— Что за наваждение? — всплеснул руками Орлов. — Мог бы поклясться, что слышал пение петуха. А это — птица божья, и никакая бесовская сила не может ему подражать.

Ветерок подул чуть сильнее, снова принося с собой встревожившее путника кукареканье. Но, на этот раз, даже конь поднял голову, раздул ноздри и уверенно повернулся храпом к деревьям, надвигающимся на степь из-за горизонта по правую руку от шляха.

Всадник еще раз, испытующе посмотрел в ту сторону, понюхал воздух и снова вполне отчетливо уловил отдаленный запах дыма и… готовящейся пищи.

— Господи, не дай пропасть рабу твоему из-за доброты своей и искреннего порыва. Ведь не ради корысти, я подлог совершил, а только по любви и… чтоб душе, невинно умерщвленной, помочь.

Небеса по обыкновению не ответствовали. Впрочем, молчание — знак согласия и ободрения.

В лес опричник въезжал медленно, осторожно, а там и вовсе спешился.

В степи путник может надеяться на острое зрение, да на быстрого коня, а в лесной чаще каждый куст, любое дерево способно стать местом, где неосторожного подстерегает тать или хищный зверь. Нет дебрям веры, особенно если ты один и некому прикрыть спину. Потому и петляет торный путь вокруг, стараясь держаться подальше от зарослей, даже если дорога напрямки значительно короче.

Часа два пробивались путник и конь сквозь заросли и буреломы, пока Василий, в сердцах не помянул Тараса и его славного отца. Мол, будь они не ладны, Куницы, со своей Михайловкой, знали — где селиться. И, как по волшебству, лес тут же поредел и стал менее загроможденным. Здесь уже хозяйничали люди… Валили деревья на строительство, собирали хворост, выпасали скот. Теперь можно было ехать свободнее. Да и запахи становились все соблазнительнее...

Василий взгромоздился в седло, перекрестился и забормотал благодарственную молитву, самую короткую из тех, что знал, тогда как его конь, почувствовав дух человеческого жилья, без понукания, сам ускорил шаг. Тоже намаялся…

А меньше чем через час, в просвете между деревьями, показалось и село.

Вернее, сперва только кресты церкви и погоста. Но дальше, за храмом, — весело взбегая на пригорок, а то и подступая к самой реке, виднелись десятки белых малороссийских хат и, более привычных глазу опричника, рубленых изб.

2. Глава 2

Село встречало Орлова несвойственной тишиной. Не только из жителей никто не заприметил путника, а даже вездесущие кобыздохи и те не облаяли чужака. Словно вымерли все… Даже птичьего гомону больше не было слышно, с той самой минуты, как Василия приманило кукареканье.

А еще опричник заметил, что на погосте множество крестов выделялось белизной свежеструганного дерева. Да и сами могильные холмики, редко где дерном выложены, в большинстве — так и сереют свежей землей.

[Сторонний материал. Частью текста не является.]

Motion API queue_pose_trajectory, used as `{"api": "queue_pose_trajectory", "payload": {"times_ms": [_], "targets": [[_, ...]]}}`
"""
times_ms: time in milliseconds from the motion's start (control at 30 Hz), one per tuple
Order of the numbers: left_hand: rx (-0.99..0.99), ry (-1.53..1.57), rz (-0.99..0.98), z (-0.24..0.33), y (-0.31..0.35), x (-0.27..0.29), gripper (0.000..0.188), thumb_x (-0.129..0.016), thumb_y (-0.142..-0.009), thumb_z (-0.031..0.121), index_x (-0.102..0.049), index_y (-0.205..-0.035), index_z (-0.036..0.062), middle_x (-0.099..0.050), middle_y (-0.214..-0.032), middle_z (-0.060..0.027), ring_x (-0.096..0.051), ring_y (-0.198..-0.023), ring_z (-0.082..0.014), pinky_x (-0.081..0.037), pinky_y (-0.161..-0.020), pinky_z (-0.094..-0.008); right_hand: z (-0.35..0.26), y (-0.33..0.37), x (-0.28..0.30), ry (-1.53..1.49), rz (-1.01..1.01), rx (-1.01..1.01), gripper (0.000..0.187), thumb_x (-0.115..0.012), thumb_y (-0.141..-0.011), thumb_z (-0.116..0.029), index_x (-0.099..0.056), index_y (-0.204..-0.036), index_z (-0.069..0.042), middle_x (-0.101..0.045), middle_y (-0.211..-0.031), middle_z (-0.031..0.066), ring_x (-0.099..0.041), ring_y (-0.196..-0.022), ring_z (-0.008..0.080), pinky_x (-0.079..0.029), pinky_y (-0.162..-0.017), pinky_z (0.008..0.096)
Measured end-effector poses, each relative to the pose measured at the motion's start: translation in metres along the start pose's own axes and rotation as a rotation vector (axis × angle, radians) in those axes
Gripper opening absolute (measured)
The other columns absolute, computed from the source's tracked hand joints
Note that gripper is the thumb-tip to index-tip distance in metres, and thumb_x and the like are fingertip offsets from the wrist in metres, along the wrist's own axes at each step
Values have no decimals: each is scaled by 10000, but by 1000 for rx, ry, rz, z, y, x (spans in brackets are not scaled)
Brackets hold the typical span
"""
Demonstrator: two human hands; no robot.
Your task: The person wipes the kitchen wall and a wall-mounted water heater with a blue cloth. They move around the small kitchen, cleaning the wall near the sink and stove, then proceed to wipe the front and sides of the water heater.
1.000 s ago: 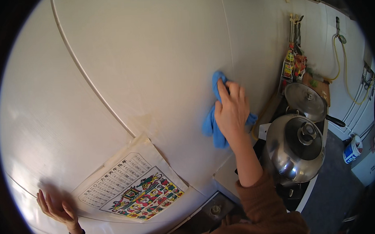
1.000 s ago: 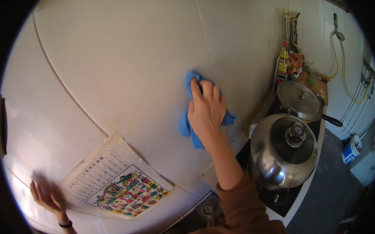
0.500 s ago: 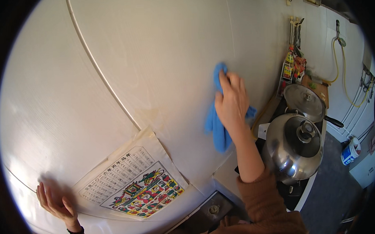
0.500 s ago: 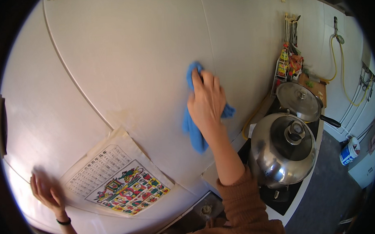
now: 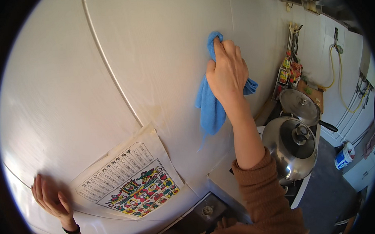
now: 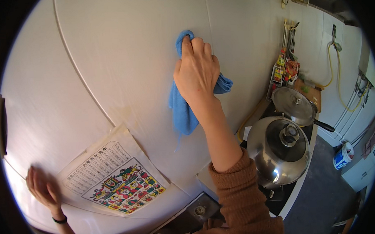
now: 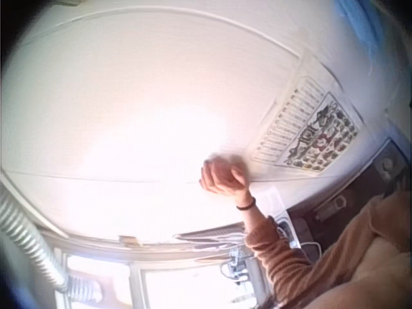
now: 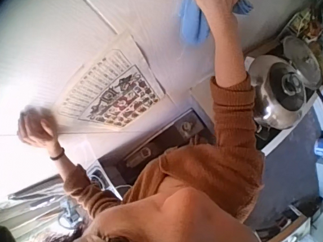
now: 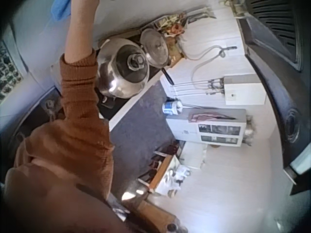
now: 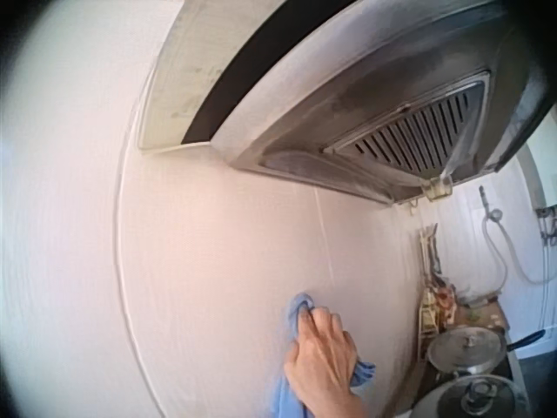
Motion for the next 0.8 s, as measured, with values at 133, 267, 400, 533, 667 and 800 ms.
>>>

Недобрые приметы… жуткие по смыслу.

С одного боку, если нашлось кому похоронить покойников, то беда в село наведывалась еще не самая страшная. Но и в увиденном ничего хорошего тоже не было. Потому как могил прибавился не один десяток.

— Бог в помощь, хозяйка! — поздоровался Василий почти с радостью, когда заприметил молодую женщину, пропалывающую грядки в огороде ближайшего к лесу подворья. Выстроенного по соседству с храмом.

— Спасибо, — ответила та, устало разгибаясь.

На лице молодицы лежала печать усталости и скорби, которые еще больше подчеркивало темное платье и черный платок, никак не соответствующий августовской жаре.

Но, увидев перед собой незнакомого монаха, женщина учтиво поклонилась, не сводя с Орлова чуточку любопытного взгляда. Видимо, лица духовного звания, даже самого низкого, не частые гости в здешней глуши. Почти на самом краю обжитого Порубежья и Дикого Поля.